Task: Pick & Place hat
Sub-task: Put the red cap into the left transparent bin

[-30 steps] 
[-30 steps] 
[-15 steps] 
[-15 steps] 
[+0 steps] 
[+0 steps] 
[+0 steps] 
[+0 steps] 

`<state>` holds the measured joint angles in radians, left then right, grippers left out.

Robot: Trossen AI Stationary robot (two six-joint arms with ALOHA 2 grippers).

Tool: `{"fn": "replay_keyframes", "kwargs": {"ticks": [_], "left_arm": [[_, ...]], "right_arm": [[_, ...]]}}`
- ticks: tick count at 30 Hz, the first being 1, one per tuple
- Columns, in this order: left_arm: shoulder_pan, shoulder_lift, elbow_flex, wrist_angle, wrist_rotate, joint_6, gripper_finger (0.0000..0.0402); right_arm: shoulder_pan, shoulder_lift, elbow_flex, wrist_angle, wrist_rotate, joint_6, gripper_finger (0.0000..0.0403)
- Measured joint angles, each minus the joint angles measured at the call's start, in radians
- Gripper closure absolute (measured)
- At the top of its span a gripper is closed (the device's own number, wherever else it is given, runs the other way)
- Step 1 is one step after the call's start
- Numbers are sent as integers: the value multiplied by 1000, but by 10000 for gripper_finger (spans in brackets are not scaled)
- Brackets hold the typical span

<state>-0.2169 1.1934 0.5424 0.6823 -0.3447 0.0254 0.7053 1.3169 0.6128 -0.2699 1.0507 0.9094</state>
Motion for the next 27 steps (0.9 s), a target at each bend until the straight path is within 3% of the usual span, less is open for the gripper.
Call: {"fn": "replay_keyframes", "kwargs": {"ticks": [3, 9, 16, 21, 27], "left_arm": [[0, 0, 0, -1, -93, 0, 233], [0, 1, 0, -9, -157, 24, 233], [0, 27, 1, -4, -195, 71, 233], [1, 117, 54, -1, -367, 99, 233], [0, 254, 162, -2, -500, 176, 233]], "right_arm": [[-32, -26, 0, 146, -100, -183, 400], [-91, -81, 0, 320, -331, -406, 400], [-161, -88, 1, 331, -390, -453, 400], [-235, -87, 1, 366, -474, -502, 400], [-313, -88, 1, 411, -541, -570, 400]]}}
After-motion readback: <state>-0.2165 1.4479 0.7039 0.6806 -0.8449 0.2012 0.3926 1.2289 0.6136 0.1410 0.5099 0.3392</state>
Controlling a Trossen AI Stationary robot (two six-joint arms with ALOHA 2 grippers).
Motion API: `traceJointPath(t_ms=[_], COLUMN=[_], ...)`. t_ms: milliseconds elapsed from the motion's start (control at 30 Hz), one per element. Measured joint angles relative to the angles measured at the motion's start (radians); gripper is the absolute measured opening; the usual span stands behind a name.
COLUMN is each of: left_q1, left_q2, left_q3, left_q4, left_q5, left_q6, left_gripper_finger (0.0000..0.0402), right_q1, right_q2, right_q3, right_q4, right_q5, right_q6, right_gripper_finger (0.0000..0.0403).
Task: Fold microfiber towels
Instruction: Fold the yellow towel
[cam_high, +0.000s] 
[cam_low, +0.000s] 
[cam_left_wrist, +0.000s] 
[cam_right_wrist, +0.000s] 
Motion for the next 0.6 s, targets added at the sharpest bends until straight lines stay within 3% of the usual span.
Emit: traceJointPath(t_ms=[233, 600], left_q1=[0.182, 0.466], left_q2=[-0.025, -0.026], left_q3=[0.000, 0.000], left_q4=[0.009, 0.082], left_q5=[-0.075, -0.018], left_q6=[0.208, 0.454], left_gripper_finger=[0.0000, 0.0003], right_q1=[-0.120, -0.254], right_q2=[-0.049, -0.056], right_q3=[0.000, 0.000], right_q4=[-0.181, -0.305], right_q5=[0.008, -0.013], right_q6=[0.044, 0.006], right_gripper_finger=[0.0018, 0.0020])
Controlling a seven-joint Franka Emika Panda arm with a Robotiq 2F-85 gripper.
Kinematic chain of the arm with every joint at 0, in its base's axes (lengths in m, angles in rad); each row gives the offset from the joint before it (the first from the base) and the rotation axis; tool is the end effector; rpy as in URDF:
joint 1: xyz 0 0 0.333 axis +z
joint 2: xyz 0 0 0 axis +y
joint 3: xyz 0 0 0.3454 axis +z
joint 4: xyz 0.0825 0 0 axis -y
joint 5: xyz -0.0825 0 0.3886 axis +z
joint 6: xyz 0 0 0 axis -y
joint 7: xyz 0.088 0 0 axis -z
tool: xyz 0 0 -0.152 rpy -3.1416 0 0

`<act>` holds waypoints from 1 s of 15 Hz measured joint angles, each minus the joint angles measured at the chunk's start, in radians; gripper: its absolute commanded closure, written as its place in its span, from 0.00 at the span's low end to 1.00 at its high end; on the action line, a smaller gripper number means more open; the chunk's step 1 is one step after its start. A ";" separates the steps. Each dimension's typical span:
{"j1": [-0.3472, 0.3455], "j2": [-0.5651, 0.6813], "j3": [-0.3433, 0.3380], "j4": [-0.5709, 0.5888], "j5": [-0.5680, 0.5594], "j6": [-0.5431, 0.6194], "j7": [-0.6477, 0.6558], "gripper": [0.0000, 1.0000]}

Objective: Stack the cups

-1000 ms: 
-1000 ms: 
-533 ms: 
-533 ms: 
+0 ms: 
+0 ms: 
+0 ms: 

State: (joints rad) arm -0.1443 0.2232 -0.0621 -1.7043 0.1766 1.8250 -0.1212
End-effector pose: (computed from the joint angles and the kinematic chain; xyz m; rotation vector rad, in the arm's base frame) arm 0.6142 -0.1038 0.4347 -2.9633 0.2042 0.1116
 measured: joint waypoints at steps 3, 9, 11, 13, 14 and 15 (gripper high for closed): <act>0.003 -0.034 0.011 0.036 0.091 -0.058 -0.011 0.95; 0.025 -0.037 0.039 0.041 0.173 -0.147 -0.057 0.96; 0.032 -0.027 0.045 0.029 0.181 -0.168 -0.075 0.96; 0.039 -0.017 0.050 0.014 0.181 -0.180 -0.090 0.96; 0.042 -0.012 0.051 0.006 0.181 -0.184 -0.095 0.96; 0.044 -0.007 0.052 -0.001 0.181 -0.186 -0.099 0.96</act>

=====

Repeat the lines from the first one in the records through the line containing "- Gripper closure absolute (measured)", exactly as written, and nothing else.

Task: Pick & Place hat
Sub-task: Put the red cap into the left transparent bin

[-30 steps] 
[-30 steps] 
[-15 steps] 
[-15 steps] 
[+0 steps] 
[+0 steps] 
[+0 steps] 
[+0 steps] 

`<state>` holds the measured joint angles in radians, left then right, grippers left out.

Robot: Trossen AI Stationary robot (two six-joint arms with ALOHA 2 grippers).

Tool: `{"fn": "replay_keyframes", "kwargs": {"ticks": [_], "left_arm": [[_, ...]], "right_arm": [[_, ...]]}}`
- ticks: tick count at 30 Hz, the first being 1, one per tuple
- Columns, in this order: left_arm: shoulder_pan, shoulder_lift, elbow_flex, wrist_angle, wrist_rotate, joint_6, gripper_finger (0.0000..0.0402); right_arm: shoulder_pan, shoulder_lift, elbow_flex, wrist_angle, wrist_rotate, joint_6, gripper_finger (0.0000..0.0403)
- Measured joint angles, each minus the joint angles measured at the call's start, in radians
- Gripper closure absolute (measured)

Nothing further is needed to complete the exercise.